4.3 Mekanisme Daerah Penelitian
Metode penentuan arah gaya dari daerah pemetaan adalah analisis
kinematika dengan stereografi dan diagram rose menggunakan data-data jurus
dari lapisan batuan pada daerah pemetaan dan sekitarnya.
Data jurus-jurus yang didapat dari hasil perhitungan di sejumlah lokasi
pengamatan pada daerah pemetaan dan sekitarnya, dimana arah gaya adalah tegak
lurus terhadap jurus perlapisan, kemudian nilai-nilai tersebut digabungkan untuk
memperoleh arah gaya utama yang bekerja pada daerah pemetaan.
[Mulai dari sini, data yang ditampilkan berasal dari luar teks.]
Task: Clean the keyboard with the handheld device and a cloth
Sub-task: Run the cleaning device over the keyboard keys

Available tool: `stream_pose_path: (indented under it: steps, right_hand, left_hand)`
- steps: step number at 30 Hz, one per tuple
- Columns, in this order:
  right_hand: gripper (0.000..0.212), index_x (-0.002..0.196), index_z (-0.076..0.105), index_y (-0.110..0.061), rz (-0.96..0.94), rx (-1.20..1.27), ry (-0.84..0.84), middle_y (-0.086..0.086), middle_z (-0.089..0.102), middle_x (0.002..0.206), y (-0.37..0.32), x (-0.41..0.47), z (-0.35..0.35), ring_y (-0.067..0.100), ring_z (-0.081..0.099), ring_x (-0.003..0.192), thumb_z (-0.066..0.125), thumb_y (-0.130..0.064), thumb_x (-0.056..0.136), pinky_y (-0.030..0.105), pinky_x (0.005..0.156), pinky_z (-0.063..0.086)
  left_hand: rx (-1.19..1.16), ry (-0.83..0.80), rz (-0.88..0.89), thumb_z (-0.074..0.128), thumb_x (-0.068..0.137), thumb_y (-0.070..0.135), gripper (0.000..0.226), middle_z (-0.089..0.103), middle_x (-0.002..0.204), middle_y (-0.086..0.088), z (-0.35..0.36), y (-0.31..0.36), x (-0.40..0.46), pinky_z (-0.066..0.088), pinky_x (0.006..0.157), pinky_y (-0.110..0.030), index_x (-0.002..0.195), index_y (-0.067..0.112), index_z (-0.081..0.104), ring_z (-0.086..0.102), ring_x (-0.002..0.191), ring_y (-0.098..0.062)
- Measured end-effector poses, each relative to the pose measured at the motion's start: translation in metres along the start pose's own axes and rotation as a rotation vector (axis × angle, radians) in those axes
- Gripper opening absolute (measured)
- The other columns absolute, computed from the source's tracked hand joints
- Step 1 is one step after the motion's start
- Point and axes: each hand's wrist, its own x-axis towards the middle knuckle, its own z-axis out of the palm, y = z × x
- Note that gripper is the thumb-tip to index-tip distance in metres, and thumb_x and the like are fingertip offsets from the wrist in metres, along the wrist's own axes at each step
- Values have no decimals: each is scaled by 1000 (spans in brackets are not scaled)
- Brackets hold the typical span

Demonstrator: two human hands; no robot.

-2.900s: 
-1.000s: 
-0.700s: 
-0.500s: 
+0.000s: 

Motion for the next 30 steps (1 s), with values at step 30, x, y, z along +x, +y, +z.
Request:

Dengan
menggunakan metode diagram rose, dilihat dari dominan arah tegak lurus
terhadap arah penyebaran batuan yang merupakan arah gaya utama (Gambar
4.4).

Gambar 4.4 Analisa Gaya Utama Daerah Penelitian

Hasil analisis tersebut menunjukkan bahwa arah gaya utama yang


mendukung proses struktur geologi adalah relatif mendekati baratlaut-tenggara
yang mana sesuai dengan arah gaya utama yang terjadi pada Pulau Jawa. Dalam
melakukan pendekatan penentuan arah gaya penulis juga menggunakan data gaya
utama pada daerah yang terjadi maupun di sekitar struktur, berdasarkan Billings
(1977) yang memaparkan bahwa gaya regangan terbesar terletak pada sumbu
horizontal apabila gaya kompresional dilakukan dari arah baratlaut – tenggara.
Oleh karena itu, hasil akhir dari kegiatan ini akan menghasilkan suatu sumbu
lipatan, yang memiliki arah relatif barat daya – timur laut pada daerah pemetaan.